After many years of pleasant and happy days – and a few stormy ones, which were always soon calmed – the Collie Annies were forced to mourn the death of the man named Jim. Collie Annie herself had prepared for his death, knowing him so well. She continued to lead the Collie Annies – her children had flown away to other forest glades, or, maybe, even other lands. Her people revered her and her gentle and inspirational ways. When she seemed downcast and lonely, they tried to cheer her, which usually worked because she was a person who thought always of others, and she smiled her wide smile and went on with her business because she couldn’t bear to think her friends were troubled by her gloom. In fact, in her very being, she always was lighthearted, and her occasional bouts of melancholy evaporated mysteriously, letting rays of sunlight shine upon and through her.
She lives on in the hearts of her children and their children and in the heart of the sailor who is sailing the heavenly starred seas, and, in the lore of the Collie Annies in their florist glade.

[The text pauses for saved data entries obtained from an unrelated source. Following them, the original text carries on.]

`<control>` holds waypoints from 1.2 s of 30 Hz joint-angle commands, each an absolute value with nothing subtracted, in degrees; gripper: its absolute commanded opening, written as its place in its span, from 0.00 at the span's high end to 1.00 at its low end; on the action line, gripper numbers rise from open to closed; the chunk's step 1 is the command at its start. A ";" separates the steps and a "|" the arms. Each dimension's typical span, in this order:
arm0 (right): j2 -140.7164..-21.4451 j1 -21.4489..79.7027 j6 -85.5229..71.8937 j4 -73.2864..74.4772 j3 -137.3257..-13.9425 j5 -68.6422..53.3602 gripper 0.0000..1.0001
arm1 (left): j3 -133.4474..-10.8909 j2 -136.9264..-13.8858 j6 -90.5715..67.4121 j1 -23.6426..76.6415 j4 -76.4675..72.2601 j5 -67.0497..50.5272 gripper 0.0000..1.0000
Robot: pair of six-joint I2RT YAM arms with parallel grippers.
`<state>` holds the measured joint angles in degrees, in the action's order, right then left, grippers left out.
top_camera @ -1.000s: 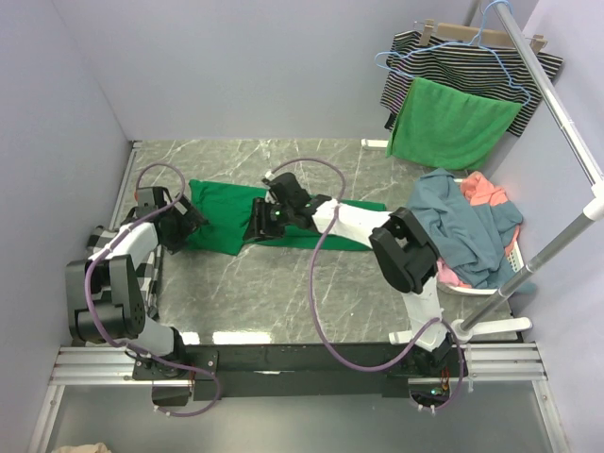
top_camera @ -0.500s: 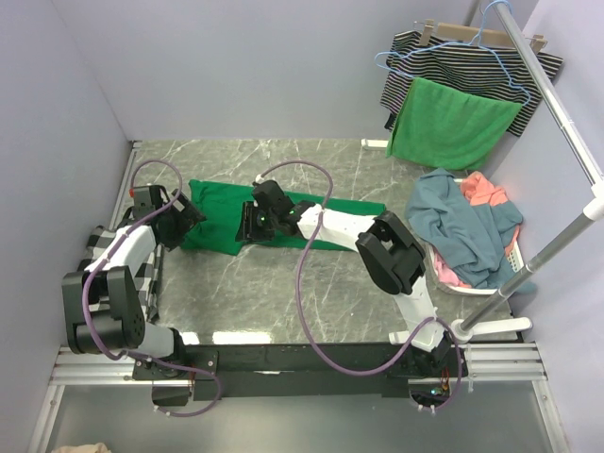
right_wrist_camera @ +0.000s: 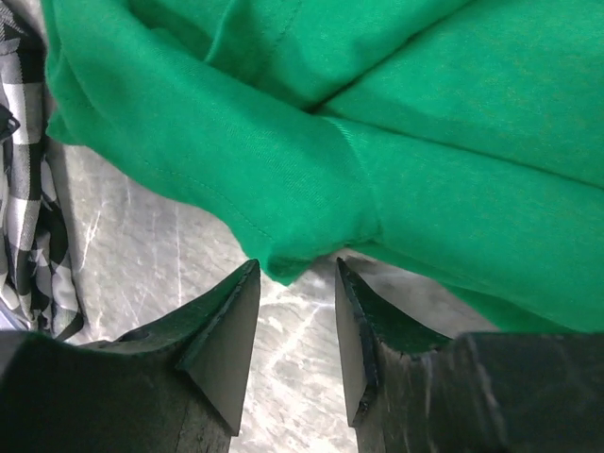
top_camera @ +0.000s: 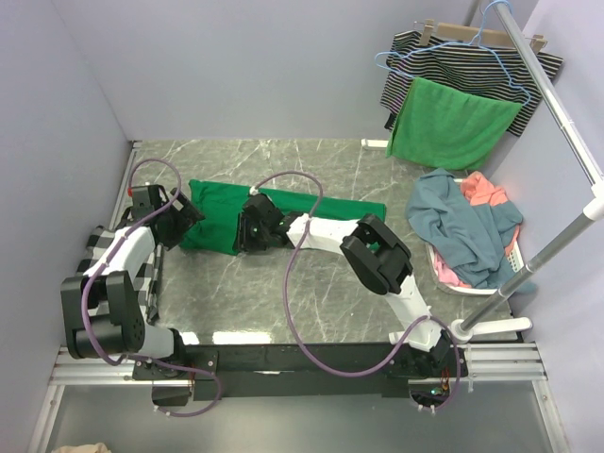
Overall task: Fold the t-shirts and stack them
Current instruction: Fold the other side of the tshirt into a rectangle
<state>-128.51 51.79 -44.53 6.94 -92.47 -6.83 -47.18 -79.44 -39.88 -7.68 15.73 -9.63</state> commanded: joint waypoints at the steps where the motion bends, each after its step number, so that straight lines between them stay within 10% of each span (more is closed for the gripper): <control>1: -130.51 52.73 -44.65 5.80 -94.74 -5.80 0.55 | -48.34 -77.78 -39.64 -7.56 15.56 -8.88 0.01; 12: -129.48 53.00 -41.31 7.47 -97.30 -4.84 1.00 | -49.13 -76.99 -39.73 -7.82 16.35 -7.39 0.02; 36: -132.71 45.79 -33.57 18.02 -119.78 -3.43 0.98 | -50.63 -73.83 -40.25 -8.35 17.05 -5.62 0.01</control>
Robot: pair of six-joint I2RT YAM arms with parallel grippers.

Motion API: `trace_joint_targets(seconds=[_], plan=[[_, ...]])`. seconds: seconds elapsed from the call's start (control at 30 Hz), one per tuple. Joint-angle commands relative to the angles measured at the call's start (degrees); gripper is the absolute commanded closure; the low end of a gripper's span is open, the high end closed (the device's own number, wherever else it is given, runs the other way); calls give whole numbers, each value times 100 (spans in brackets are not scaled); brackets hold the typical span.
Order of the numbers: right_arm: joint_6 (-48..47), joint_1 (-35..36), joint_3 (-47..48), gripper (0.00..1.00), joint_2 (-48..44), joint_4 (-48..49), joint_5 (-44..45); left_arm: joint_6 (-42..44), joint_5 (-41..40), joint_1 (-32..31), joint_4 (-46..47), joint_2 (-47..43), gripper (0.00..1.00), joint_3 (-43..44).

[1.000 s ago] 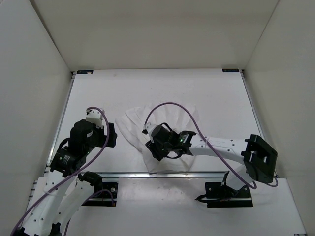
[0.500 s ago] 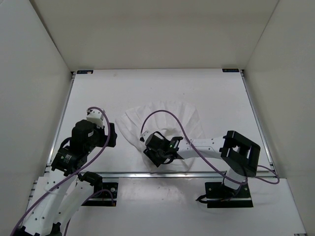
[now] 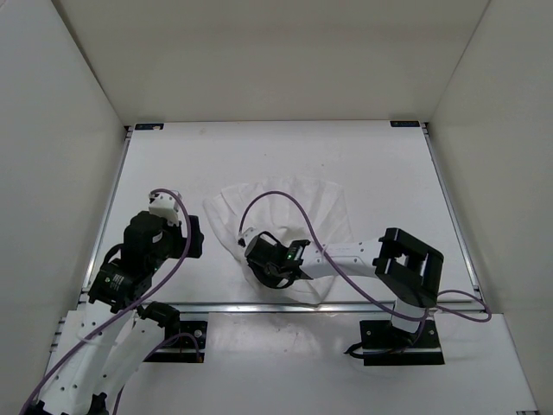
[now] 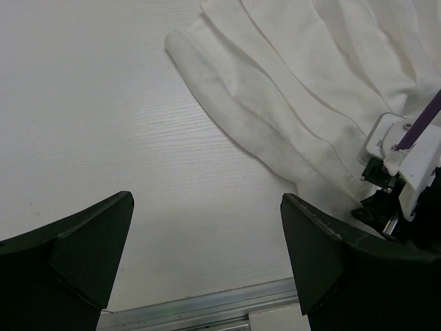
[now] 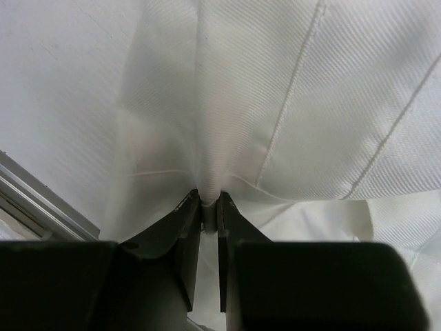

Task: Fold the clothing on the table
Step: Flatten the skirt out

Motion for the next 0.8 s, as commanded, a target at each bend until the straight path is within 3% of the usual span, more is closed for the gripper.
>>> trace_joint_targets(seconds=[0.0, 0.17, 0.3, 0.4, 0.53, 0.6, 0.67, 0.77], plan=[[40, -46, 317, 89, -125, -336, 247, -74, -104, -8, 143, -40, 1, -34], [-32, -616, 538, 85, -1011, -267, -225, -75, -165, 10, 134, -135, 1, -43], [154, -1205, 82, 94, -1707, 375, -1025, -101, -183, 18, 125, -180, 2, -52], [145, -1443, 2, 100, -1901, 394, -1132, -92, -174, -17, 117, -188, 1, -78], [206, -1662, 160, 100, -2033, 270, -1281, -92, -174, 1, 117, -180, 2, -52], [390, -1917, 308, 100, -1990, 401, -1615, -101, -183, 19, 117, -197, 12, -61], [609, -2216, 817, 100, -1736, 569, -2273, -162, -227, 72, 100, -223, 32, -34], [533, -2428, 2345, 100, -754, 570, -2460, -250, -472, 185, 125, -372, 50, -61]])
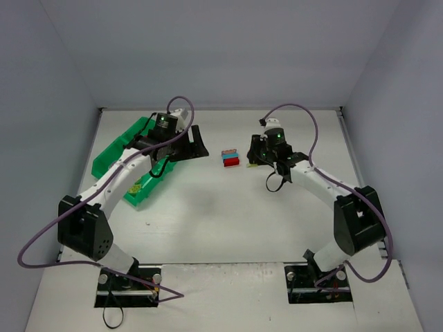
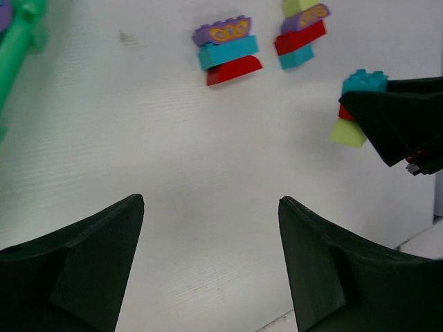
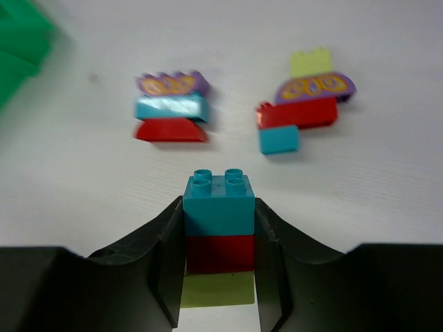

So cool for me to have a sister who can write such a tale, the most hilarious part of it being the playing of the xylophone. In second grade, Miss Erickson allowed us to put on a Ted Mack Amateur Hour. I think Mack was a radio or TV guy; I’m not sure because we didn’t have a TV yet and I did know about him. Ted Mack was played by my long-in-the-future intended, and I was a contestant who played the xylophone. I won. That’s when my casual schoolyard love of Jimmy, AKA Ted Mack, solidified, and although it took a few years, we ended up together – the MC and the xylophonist.